Prompt:
From the entries that follow, extract each line holding the string "base".

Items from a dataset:

---*---

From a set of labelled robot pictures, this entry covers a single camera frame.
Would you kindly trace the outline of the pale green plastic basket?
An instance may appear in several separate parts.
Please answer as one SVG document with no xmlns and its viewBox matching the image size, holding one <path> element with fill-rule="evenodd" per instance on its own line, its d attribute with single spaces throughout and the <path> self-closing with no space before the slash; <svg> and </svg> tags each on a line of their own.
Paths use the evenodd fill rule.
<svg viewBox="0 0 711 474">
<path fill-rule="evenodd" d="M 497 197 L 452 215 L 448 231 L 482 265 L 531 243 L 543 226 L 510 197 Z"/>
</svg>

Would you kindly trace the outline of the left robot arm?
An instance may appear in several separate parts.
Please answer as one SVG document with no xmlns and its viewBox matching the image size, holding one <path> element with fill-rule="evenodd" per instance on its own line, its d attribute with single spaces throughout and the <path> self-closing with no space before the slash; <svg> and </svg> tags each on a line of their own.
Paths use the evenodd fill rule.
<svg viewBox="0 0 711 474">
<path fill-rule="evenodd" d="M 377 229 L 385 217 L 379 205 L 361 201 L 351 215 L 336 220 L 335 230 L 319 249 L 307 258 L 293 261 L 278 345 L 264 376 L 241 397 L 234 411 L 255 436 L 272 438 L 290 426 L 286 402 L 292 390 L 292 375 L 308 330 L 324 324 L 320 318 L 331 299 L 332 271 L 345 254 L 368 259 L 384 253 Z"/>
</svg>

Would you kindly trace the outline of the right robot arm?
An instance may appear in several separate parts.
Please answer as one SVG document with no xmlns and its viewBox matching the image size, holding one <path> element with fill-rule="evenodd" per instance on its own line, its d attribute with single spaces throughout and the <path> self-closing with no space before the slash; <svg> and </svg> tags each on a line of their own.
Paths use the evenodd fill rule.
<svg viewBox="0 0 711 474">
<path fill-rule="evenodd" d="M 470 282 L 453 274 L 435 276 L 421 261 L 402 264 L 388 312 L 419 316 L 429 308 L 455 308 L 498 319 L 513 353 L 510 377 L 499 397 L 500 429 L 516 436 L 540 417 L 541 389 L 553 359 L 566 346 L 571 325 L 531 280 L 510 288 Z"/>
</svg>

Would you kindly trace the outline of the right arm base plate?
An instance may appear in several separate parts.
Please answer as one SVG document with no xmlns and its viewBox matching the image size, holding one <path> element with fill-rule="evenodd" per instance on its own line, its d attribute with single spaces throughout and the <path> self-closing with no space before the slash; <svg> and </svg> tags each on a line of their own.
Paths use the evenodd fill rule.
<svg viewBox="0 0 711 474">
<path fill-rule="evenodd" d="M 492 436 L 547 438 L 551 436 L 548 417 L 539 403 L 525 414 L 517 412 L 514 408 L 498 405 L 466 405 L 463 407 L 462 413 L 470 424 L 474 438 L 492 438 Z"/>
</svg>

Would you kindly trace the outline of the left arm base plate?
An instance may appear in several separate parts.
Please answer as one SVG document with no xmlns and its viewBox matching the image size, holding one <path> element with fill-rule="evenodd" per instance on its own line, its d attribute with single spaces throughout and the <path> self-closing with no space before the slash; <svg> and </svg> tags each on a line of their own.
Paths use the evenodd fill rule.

---*---

Written response:
Would you kindly trace the outline of the right arm base plate?
Would you kindly trace the outline of the left arm base plate?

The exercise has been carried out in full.